** Task details **
Each line in the records below, from the one that contains "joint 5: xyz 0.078" to the one that contains "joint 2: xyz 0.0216", should be reproduced exactly, the first and last included.

Data entries

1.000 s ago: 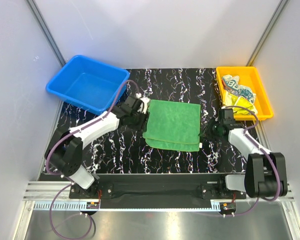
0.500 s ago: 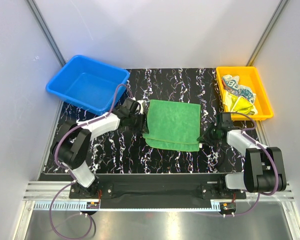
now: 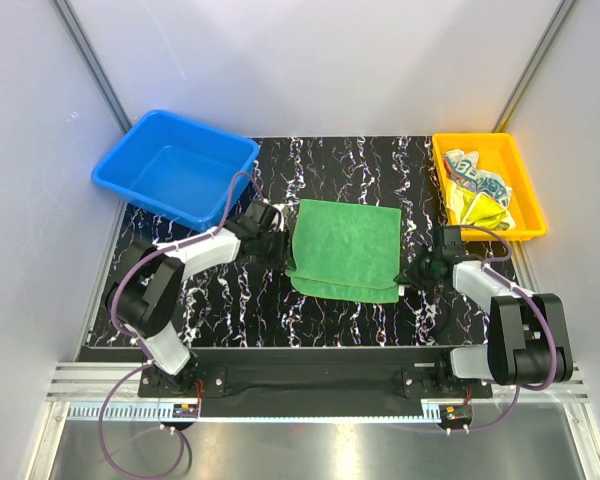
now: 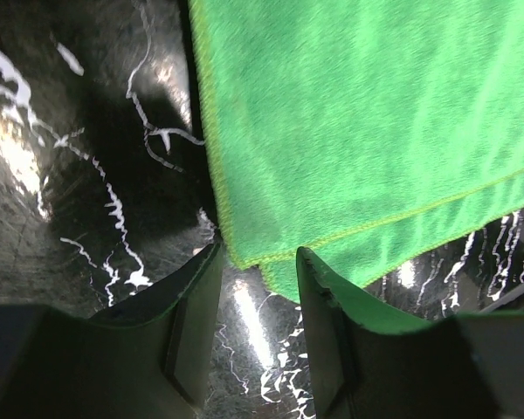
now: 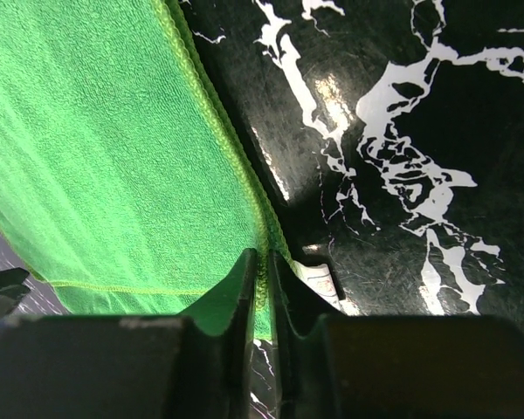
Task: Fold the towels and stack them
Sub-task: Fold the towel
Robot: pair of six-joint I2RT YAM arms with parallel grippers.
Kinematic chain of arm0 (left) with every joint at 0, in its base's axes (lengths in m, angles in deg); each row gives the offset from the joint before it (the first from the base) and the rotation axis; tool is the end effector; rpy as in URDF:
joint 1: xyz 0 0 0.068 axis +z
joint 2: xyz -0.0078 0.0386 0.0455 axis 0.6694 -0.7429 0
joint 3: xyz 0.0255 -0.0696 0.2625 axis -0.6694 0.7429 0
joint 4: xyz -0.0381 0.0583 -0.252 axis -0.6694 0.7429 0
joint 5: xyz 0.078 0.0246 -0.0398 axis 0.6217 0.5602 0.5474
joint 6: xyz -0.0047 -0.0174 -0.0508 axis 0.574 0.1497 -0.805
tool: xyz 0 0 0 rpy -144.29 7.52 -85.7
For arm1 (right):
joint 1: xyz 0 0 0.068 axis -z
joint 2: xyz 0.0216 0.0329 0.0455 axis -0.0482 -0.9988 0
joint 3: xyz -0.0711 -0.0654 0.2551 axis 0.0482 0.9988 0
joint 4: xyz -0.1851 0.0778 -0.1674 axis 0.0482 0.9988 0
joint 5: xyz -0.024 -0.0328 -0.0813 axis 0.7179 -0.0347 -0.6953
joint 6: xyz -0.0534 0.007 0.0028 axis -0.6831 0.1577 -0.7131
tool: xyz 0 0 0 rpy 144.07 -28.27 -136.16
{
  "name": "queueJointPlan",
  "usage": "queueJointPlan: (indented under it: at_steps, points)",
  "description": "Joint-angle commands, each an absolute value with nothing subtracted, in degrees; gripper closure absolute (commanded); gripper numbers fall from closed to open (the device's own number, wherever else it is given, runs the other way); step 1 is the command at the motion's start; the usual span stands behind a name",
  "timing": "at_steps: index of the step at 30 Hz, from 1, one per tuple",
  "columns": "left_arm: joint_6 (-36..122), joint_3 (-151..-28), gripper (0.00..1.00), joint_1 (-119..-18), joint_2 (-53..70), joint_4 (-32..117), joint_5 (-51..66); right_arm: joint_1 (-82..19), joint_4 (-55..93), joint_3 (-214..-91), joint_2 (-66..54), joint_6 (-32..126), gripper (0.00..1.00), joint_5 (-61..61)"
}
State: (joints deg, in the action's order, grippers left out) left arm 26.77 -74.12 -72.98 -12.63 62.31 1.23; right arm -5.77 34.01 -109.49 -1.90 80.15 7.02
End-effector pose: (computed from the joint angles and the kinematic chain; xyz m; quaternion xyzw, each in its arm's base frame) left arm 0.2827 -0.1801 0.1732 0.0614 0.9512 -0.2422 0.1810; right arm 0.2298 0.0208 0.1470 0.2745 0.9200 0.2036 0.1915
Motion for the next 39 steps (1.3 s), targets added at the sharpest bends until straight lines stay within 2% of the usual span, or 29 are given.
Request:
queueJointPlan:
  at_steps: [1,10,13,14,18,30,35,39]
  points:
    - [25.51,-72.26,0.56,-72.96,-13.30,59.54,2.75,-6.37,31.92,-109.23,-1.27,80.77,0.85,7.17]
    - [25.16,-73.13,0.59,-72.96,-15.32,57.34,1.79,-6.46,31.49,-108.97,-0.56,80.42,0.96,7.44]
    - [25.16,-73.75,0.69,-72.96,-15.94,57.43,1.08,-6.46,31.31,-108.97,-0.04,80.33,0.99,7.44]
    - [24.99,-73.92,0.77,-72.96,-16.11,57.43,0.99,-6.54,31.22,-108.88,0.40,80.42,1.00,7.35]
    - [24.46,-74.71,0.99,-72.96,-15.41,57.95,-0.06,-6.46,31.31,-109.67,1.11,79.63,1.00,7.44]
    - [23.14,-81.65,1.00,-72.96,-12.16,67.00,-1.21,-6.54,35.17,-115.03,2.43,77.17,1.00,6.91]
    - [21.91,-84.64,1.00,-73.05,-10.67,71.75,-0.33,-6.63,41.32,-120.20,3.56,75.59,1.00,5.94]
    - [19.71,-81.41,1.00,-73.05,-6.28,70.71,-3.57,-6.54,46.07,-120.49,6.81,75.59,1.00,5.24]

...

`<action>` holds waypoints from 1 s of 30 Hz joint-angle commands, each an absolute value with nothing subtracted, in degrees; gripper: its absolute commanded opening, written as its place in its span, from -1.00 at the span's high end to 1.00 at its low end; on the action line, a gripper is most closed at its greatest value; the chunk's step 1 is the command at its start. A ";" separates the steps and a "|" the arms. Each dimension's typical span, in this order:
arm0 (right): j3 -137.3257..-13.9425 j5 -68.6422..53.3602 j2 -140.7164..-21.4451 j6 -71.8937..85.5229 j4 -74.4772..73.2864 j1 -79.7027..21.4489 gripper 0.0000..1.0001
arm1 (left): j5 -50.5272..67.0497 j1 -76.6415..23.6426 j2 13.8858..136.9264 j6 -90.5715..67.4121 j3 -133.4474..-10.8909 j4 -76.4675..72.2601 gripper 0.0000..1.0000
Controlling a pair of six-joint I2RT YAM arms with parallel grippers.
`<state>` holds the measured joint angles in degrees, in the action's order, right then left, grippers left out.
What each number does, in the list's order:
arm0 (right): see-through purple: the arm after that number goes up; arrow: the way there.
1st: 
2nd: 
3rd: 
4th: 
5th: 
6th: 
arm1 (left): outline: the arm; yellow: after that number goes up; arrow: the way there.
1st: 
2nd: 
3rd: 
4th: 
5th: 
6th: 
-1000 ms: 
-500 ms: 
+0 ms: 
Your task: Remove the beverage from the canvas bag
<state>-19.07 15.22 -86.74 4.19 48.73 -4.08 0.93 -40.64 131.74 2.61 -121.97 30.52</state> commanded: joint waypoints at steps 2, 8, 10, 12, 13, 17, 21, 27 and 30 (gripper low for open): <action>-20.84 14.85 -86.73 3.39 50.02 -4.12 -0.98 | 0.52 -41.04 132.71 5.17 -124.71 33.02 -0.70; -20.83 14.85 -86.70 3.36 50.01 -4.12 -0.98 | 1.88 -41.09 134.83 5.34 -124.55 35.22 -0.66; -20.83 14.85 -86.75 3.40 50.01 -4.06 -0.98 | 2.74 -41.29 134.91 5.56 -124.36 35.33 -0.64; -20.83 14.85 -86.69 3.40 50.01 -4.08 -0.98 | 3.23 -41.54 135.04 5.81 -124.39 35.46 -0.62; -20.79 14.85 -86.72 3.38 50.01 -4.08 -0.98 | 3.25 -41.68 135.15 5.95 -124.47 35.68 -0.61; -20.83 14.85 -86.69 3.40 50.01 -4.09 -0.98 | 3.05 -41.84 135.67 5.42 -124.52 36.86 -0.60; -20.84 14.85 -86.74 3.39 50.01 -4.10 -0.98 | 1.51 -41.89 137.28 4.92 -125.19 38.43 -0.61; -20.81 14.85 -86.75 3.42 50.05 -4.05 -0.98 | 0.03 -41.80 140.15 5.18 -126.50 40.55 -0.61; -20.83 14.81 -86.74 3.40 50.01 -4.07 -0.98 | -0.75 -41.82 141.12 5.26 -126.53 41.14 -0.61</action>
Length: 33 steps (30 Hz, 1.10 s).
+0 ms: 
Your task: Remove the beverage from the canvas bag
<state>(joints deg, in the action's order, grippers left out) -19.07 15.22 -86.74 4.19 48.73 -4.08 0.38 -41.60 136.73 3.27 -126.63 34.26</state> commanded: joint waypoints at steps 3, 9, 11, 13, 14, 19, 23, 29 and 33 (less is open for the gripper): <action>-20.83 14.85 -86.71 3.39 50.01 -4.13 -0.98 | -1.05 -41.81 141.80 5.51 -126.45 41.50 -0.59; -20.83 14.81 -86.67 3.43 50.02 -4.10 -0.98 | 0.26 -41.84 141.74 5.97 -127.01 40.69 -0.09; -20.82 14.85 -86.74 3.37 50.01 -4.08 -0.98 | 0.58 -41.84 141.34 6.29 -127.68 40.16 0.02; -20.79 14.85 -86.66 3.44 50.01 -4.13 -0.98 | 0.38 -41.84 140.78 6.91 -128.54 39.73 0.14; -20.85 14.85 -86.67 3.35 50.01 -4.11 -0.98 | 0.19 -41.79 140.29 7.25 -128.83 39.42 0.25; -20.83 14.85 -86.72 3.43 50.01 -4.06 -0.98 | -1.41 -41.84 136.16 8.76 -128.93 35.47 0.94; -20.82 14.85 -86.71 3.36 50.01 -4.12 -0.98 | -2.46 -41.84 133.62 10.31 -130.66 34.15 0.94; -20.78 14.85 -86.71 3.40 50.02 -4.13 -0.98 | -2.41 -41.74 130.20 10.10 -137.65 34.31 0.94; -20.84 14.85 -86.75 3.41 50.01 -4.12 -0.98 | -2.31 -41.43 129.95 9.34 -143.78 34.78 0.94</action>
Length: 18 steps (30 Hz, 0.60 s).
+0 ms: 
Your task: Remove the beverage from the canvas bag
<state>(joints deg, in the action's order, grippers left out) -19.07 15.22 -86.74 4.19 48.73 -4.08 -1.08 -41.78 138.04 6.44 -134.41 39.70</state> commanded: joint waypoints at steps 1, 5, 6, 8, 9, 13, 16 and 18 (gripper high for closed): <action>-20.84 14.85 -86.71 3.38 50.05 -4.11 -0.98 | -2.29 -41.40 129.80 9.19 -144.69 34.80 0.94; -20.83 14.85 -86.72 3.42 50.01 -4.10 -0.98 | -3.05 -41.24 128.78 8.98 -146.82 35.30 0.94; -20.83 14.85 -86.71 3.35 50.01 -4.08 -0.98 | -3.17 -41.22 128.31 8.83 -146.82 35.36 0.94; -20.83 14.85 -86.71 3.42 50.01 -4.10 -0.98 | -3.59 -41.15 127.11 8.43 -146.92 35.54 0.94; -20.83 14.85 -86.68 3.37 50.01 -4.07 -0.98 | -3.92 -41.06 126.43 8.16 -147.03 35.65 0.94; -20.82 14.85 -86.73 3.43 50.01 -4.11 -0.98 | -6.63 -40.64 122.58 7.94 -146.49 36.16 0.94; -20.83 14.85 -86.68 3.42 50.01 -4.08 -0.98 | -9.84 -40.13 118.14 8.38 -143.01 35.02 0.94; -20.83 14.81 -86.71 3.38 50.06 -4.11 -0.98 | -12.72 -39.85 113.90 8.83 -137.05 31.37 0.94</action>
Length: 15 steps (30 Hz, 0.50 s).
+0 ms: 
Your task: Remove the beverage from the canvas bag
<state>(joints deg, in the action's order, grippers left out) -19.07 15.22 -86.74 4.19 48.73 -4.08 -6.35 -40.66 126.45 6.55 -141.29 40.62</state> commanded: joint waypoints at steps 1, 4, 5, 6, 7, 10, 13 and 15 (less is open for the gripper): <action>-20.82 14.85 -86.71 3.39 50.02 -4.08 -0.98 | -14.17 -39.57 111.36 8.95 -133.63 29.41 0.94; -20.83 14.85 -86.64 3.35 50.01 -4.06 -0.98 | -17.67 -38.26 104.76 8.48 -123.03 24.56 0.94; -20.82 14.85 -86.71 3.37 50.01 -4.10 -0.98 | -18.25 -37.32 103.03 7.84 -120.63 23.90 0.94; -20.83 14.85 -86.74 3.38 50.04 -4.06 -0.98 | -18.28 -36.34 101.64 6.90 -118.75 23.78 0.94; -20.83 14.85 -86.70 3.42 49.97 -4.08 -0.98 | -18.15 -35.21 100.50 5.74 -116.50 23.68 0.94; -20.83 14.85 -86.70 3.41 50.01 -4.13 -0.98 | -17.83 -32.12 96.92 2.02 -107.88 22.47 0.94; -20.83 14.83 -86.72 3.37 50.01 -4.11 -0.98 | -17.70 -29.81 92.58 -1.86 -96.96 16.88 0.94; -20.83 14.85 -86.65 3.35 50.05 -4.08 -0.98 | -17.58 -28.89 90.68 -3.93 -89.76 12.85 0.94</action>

** Output of the task **
joint 5: xyz 0.078 0.0246 -0.0398 axis 0.6217 0.5602 0.5474
joint 6: xyz -0.0047 -0.0174 -0.0508 axis 0.574 0.1497 -0.805
tool: xyz 0 0 0 rpy -144.29 7.52 -85.7
For arm1 (right):
joint 1: xyz 0 0 0.068 axis -z
joint 2: xyz 0.0216 0.0329 0.0455 axis -0.0482 -0.9988 0

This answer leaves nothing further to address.